一族の当主となる人物に自由な時間などありはしない。少々寂しさを覚えるが、それも仕方がない。彼が正しく一族を導かねば、欲に塗れた末端の者達は規律を破り、世界を混乱させる。
その内に、彼が若くして当主となった事を知った。前代当主の早逝により長の座に就いた。それはつまり、私の願いを知ったという事でもある。延々と、500年前から語り継がれ、次代に託され続けた使命が彼の身に宿った。
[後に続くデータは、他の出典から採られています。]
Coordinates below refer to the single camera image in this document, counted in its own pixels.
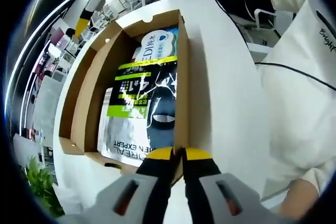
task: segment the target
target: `green leaves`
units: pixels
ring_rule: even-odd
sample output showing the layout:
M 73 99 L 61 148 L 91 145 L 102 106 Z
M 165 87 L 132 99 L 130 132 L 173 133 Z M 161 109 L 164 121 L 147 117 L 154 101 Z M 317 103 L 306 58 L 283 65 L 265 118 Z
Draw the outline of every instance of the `green leaves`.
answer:
M 53 217 L 64 215 L 64 211 L 53 189 L 53 179 L 47 168 L 40 169 L 35 158 L 31 158 L 27 168 L 27 180 L 31 192 L 39 199 L 41 205 Z

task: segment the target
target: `white shirt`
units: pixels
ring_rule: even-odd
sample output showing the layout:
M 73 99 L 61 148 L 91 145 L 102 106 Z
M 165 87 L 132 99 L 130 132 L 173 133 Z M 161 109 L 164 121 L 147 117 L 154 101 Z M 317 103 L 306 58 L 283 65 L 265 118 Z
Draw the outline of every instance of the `white shirt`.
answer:
M 297 13 L 264 59 L 306 72 L 336 87 L 336 39 L 308 0 L 271 0 L 275 10 Z M 305 179 L 320 193 L 336 162 L 336 92 L 294 71 L 260 65 L 271 111 L 271 176 Z

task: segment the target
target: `cardboard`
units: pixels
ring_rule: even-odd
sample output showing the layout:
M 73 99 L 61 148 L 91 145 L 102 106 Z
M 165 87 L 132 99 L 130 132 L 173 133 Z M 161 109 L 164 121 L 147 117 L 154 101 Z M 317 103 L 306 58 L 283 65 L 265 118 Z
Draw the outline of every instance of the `cardboard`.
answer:
M 150 31 L 179 27 L 177 40 L 177 98 L 175 112 L 174 147 L 189 143 L 189 54 L 188 37 L 179 10 L 153 16 L 151 22 L 139 21 L 125 29 L 112 22 L 86 52 L 71 82 L 64 109 L 60 132 L 64 153 L 86 155 L 104 165 L 134 173 L 135 167 L 103 157 L 97 152 L 99 118 L 104 94 L 113 86 L 121 64 L 129 63 L 141 38 Z M 177 177 L 182 174 L 179 168 Z

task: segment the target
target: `face mask package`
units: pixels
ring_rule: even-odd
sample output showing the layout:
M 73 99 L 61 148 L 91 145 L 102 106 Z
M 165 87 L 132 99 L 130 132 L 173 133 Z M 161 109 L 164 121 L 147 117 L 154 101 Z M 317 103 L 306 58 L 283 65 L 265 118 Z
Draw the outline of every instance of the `face mask package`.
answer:
M 146 34 L 131 62 L 118 68 L 100 118 L 101 155 L 139 167 L 150 151 L 174 145 L 178 33 Z

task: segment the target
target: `potted plant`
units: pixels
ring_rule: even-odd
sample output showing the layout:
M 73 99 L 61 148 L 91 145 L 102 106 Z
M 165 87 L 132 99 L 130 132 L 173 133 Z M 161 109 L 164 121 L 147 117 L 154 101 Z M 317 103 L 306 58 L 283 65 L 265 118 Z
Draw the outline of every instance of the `potted plant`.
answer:
M 36 159 L 32 157 L 25 168 L 25 175 L 31 192 L 37 197 L 42 207 L 57 218 L 64 215 L 64 211 L 53 189 L 53 179 L 47 168 L 39 168 Z

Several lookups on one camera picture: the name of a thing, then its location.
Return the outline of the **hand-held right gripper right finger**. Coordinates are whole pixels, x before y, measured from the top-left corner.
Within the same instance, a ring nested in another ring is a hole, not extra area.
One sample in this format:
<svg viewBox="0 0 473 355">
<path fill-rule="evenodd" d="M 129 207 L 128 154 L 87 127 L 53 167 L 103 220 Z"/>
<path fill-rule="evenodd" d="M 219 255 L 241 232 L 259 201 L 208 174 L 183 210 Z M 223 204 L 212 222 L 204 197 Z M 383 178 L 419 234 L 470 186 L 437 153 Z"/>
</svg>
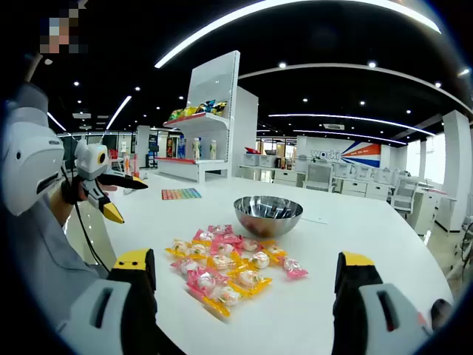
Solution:
<svg viewBox="0 0 473 355">
<path fill-rule="evenodd" d="M 338 254 L 333 303 L 333 354 L 415 354 L 431 336 L 421 312 L 374 262 Z"/>
</svg>

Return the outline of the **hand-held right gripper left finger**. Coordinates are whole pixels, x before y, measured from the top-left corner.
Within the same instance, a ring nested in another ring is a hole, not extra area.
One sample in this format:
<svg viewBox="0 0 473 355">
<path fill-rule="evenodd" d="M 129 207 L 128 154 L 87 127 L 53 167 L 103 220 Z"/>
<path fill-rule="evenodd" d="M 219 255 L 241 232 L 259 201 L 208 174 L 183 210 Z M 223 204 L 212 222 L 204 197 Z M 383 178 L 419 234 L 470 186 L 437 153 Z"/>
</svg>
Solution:
<svg viewBox="0 0 473 355">
<path fill-rule="evenodd" d="M 182 354 L 159 328 L 154 251 L 129 251 L 72 304 L 57 333 L 74 354 Z"/>
</svg>

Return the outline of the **person's left hand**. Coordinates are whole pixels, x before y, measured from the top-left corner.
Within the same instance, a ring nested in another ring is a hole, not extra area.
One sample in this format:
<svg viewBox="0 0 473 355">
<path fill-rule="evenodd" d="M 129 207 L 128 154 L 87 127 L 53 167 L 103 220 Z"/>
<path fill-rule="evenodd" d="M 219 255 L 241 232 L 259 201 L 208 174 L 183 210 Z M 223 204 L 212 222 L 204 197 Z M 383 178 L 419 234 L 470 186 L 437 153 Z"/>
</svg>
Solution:
<svg viewBox="0 0 473 355">
<path fill-rule="evenodd" d="M 87 200 L 85 190 L 82 187 L 83 179 L 75 176 L 73 179 L 67 178 L 61 183 L 61 195 L 65 203 L 74 205 L 75 203 Z"/>
</svg>

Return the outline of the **person's right hand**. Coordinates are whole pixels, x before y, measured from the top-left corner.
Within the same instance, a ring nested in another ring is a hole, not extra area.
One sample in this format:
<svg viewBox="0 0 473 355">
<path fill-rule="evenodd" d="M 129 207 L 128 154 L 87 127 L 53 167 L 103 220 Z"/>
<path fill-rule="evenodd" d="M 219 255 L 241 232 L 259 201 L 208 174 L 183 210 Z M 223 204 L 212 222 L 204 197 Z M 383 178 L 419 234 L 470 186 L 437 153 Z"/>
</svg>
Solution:
<svg viewBox="0 0 473 355">
<path fill-rule="evenodd" d="M 438 299 L 434 302 L 430 316 L 432 320 L 432 330 L 436 331 L 442 328 L 452 312 L 452 305 L 444 299 Z"/>
</svg>

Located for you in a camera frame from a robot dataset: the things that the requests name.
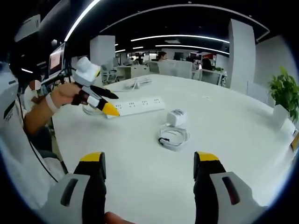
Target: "ceiling light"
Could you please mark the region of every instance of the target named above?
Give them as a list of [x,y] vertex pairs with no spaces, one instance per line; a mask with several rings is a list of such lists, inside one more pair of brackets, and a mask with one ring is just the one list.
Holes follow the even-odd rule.
[[26,70],[26,69],[22,69],[22,68],[21,68],[21,70],[22,70],[22,71],[25,71],[25,72],[33,73],[32,71],[29,71],[29,70]]
[[131,40],[131,42],[134,41],[140,41],[140,40],[146,40],[146,39],[152,39],[152,38],[159,38],[159,37],[196,37],[196,38],[203,38],[203,39],[209,39],[209,40],[214,40],[214,41],[220,41],[224,43],[229,43],[229,41],[213,38],[213,37],[208,37],[208,36],[196,36],[196,35],[160,35],[160,36],[148,36],[148,37],[143,37],[143,38],[138,38]]
[[87,8],[83,11],[83,13],[81,13],[81,15],[77,18],[77,20],[75,21],[74,25],[71,27],[70,31],[68,32],[68,34],[66,35],[64,42],[67,42],[68,39],[70,38],[71,34],[74,32],[75,28],[79,25],[79,23],[81,22],[81,20],[84,18],[84,16],[86,16],[86,14],[101,0],[93,0],[92,3],[89,4],[89,6],[87,6]]
[[116,53],[118,53],[118,52],[122,52],[122,51],[125,51],[125,50],[126,50],[126,49],[124,49],[124,50],[117,50]]
[[203,47],[196,47],[196,46],[189,46],[189,45],[156,45],[156,47],[182,47],[182,48],[199,48],[199,49],[205,49],[205,50],[212,50],[212,51],[217,51],[217,52],[220,52],[220,53],[223,53],[223,54],[227,54],[229,55],[228,52],[224,52],[224,51],[221,51],[221,50],[214,50],[214,49],[211,49],[211,48],[203,48]]

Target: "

私の願いを知った清雅源蔵は研究と開発に没頭した。清雅の名を継ぐ者としてやや相応しくない行動だった。一族の長たる者、本来ならば一族の為、世界の為に尽力すべきところ、彼は何故か一介の研究者と当主の二足の草鞋を履き続けた。一族からも異端視されながら、それでも熱心に何かに打ち込む彼の目は、一方でとても輝いていた。
目的。それだけで人は眩く輝く。彼を通し、僅かではあるが人の営みを学んだ。そして――
「貴方の願い、それを叶える為に、全世界の通信網と貴方を直接繋ぐようにした。人の意志、そのやり取りを全て見渡す事が出来れば何処かに貴方の望むモノがある。きっと見つかる」
あの時、子供の時とは違う、はっきりと私の願いを認識した彼は、私に世界と繋がるよう求めた。そこに私の願いがあると、見つかると願って。私はと言えば――
「君に期待しよう」
そう答えるだけで精一杯だった。それ以上は言えなかった。神と言う立場がそうさせたのか。それとも、他の何かがあったのか。いや、嬉しかった。だからこそ、彼の理想に満ちた目を見て真実を言い辛かった。
そんなモノはどこにもないよ――
彼にその一言を言い出せなかった。確かに私は人の営みを知らなかった。だが、それでも私の演算能力はある程度の答えを導き出していた。
予測通り、実際に世界と繋がった先に見た光景は酷かった。人とはかくも醜いものか、そう言わんばかりの惨状が広がっていた。地球人類の思いが文字と肉声を通し、私に伝わった。とても酷かった。誰もが携帯が齎す希薄な繋がりに満足し、利用し、他者を陥れ、傷つけ、争い、追い詰めた。
勿論、全てがそうだったわけではない。だが、圧倒的な負の感情は僅かな良心を汚し、堕とし、染めていった。やがて多くの者が他者を傷つける事を厭わない様になった。その事実に嫌気がさした者は逃げるように姿を消してた。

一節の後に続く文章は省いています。